Black feminist poet warrior scholar June Jordan traveled with me from my apartment in Bedstuy (or Bedford-Stuyvesant as she named the urban neighborhood in Brooklyn that she also called home) to Tel Aviv, West Jerusalem, and Ramallah…from Dheisheh Refugee Camp, Beit Lehem, and Qalandia Checkpoint. June Jordan’s spirit was present when I traveled in utter silence with tears escaping my eyes in the dark of the night as I listened to a Palestinian elder, Abu Hussam, tell stories of his childhood as he pointed to acres of barren land that was once the village, his village, of Lajun. The aged laminated map that he held tightly in his hands evidenced his truth and memorized the roadways, the homes, and the wells that Al Nakba sought to dis-remember. The elder held back his tears. I let mine flow. And, as I listened, I opened my internet browser on my iPhone in search of June Jordan’s words. She spoke to me:

-from Moving Towards Home

“Where is Abu Fadi,” she wailed.

“Who will bring me my loved one?”

New York Times, 9/20/82
(after the 1982 Phalangist/Israeli Massacre of Palestinian Refugees in Sabra and Shatila)
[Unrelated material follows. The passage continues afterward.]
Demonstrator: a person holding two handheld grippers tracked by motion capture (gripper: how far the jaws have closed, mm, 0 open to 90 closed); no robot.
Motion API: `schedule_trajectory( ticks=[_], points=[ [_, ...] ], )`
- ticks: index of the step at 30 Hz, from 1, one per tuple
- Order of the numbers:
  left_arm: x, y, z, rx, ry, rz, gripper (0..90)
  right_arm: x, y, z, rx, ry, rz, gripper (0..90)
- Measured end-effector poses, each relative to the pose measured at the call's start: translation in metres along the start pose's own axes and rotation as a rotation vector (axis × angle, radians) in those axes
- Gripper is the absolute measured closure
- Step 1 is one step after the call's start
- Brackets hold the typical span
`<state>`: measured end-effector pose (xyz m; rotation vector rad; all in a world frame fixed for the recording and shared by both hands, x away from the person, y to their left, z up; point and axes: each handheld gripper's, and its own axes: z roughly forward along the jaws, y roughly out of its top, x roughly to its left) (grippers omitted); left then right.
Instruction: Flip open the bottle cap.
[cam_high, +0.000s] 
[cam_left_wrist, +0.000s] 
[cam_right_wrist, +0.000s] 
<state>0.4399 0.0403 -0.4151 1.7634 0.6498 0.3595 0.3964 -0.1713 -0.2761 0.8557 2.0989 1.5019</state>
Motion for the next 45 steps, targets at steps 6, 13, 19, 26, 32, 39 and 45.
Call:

I do not wish to speak about the bulldozer and the

red dirt

not quite covering all of the arms and legs

because I do not wish to speak about unspeakable events

that must follow from those who dare

“to purify” a people

those who dare

“to exterminate” a people

those who dare

to describe human beings as “beasts with two legs”

those who dare

“to mop up”

“to tighten the noose”

“to step up the military pressure”

“to ring around” civilian streets with tanks

those who dare

to close the universities

to abolish the press

to kill the elected representatives

of the people who refuse to be purified

those are the ones from whom we must redeem

the words of our beginning

because I need to speak about home

Like Jordan,

I did not wish to speak about aged maps

held tightly

like treasures in matured Palestinian hands

because they possess memories of dirt, of grass, of homes, of wells

exploded like dreams of return

because of the want for more “holy” land

that is defiled by blood, by tears, by debris, by bodies,

by 760 kilometers of separation wall

by many barb wired gates

by over 700 checkpoints

by newly paved roads graciously funded by USAID

guarded by young Israeli soldiers

trained to interrogate

armed with a smile

armed ready to secure land and rights

armed with guns

because everyone else are terrorists

whose anger can only be quenched by bloodlust

whose words are dangerous

because those are the ones from whom we must redeem

the words of our ending

because I need to speak about what was once home

My words my thought my affect my voice were dislocated from the grasp of fear and I began to write.

June Jordan’s words ( I was born a Black woman / and now / I am become a Palestinian) resuscitated my courage and like her I had become a Palestinian, though, I had been a Palestinian all along–even before my arrival on the land. I only needed to recall the guard that awaited me when I departed the plane; the guard that took my passport, my itinerary, my scrapbook, my words; the guard that interrogated me one on one in the security room wanting to know if my beard was a sign for allegiance to Allah…the many guards that guard a nation from everyone else but itself.

I am no longer silent because I refuse to become a “map” held in someone else’s hand carrying unvoiced memories.

I speak. I write. Because, I have to.